=== Exercise aim ===
Within the listing below, the lines to output run from the one containing "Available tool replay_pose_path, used" through the one containing "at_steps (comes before"; copy them exactly and nothing else.

=== Recorded information ===
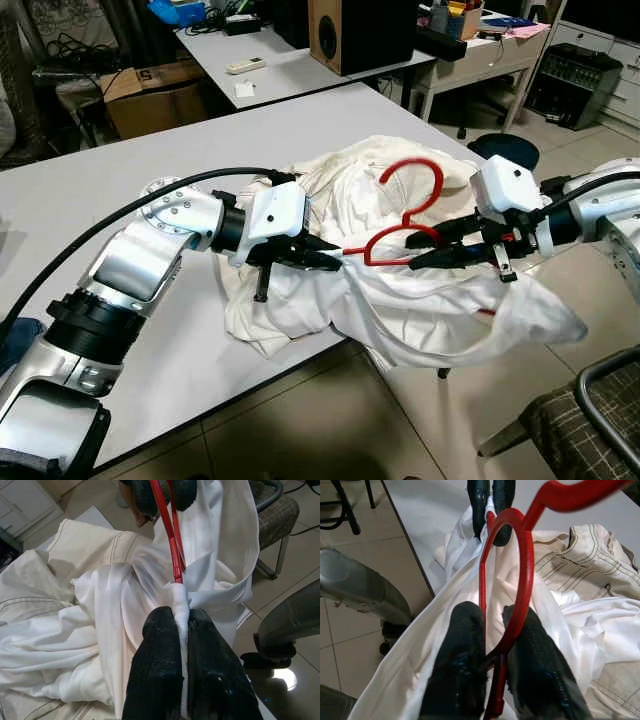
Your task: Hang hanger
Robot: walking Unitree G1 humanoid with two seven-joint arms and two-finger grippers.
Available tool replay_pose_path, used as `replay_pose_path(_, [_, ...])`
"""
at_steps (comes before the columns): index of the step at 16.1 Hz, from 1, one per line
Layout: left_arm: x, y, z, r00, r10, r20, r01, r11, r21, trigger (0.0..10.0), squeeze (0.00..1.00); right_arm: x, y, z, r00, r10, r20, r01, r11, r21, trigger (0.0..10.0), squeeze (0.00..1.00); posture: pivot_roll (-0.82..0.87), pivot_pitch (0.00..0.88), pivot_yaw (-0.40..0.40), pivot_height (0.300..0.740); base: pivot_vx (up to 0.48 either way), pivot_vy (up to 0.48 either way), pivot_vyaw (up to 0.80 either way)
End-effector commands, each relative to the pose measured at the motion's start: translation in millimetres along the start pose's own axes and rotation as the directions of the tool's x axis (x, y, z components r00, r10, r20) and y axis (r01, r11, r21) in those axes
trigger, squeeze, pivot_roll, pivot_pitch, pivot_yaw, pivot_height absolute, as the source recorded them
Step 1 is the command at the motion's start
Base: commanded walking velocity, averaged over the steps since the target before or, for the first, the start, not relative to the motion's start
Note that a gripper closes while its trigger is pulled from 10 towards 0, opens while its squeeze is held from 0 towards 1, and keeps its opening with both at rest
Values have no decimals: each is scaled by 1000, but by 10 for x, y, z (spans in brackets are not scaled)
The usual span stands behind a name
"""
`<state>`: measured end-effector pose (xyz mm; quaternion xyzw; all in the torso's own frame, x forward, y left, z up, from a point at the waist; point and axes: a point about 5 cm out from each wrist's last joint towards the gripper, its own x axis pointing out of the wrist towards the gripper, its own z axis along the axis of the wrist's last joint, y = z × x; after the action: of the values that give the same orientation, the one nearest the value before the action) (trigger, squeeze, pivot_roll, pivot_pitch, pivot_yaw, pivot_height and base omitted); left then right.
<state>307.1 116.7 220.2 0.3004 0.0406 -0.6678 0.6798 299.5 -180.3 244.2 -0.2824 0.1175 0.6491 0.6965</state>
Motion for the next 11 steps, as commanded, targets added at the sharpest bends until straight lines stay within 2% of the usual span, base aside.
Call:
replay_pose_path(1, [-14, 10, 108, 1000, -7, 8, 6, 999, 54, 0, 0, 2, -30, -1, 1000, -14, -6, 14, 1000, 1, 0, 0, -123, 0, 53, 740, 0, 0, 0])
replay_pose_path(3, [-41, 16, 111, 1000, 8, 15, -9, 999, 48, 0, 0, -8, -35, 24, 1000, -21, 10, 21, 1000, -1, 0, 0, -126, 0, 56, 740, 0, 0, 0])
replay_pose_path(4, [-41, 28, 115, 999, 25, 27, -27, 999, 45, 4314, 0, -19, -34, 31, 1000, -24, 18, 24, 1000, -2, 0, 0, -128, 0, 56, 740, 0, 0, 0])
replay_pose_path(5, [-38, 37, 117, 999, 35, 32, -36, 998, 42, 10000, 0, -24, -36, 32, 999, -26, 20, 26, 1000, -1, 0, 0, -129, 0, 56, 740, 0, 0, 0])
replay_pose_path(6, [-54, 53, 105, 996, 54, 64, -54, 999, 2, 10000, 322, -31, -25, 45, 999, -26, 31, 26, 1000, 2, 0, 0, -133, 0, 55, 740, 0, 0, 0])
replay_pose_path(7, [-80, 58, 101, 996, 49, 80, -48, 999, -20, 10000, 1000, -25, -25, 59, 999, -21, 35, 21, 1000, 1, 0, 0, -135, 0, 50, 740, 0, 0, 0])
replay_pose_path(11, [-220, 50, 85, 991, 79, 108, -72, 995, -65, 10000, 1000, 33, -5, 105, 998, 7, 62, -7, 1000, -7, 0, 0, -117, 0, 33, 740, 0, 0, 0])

=== Result for this exercise ===
Available tool replay_pose_path, used as `replay_pose_path(_, [_, ...])`
"""
at_steps (comes before the columns): index of the step at 16.1 Hz, from 1, one per line

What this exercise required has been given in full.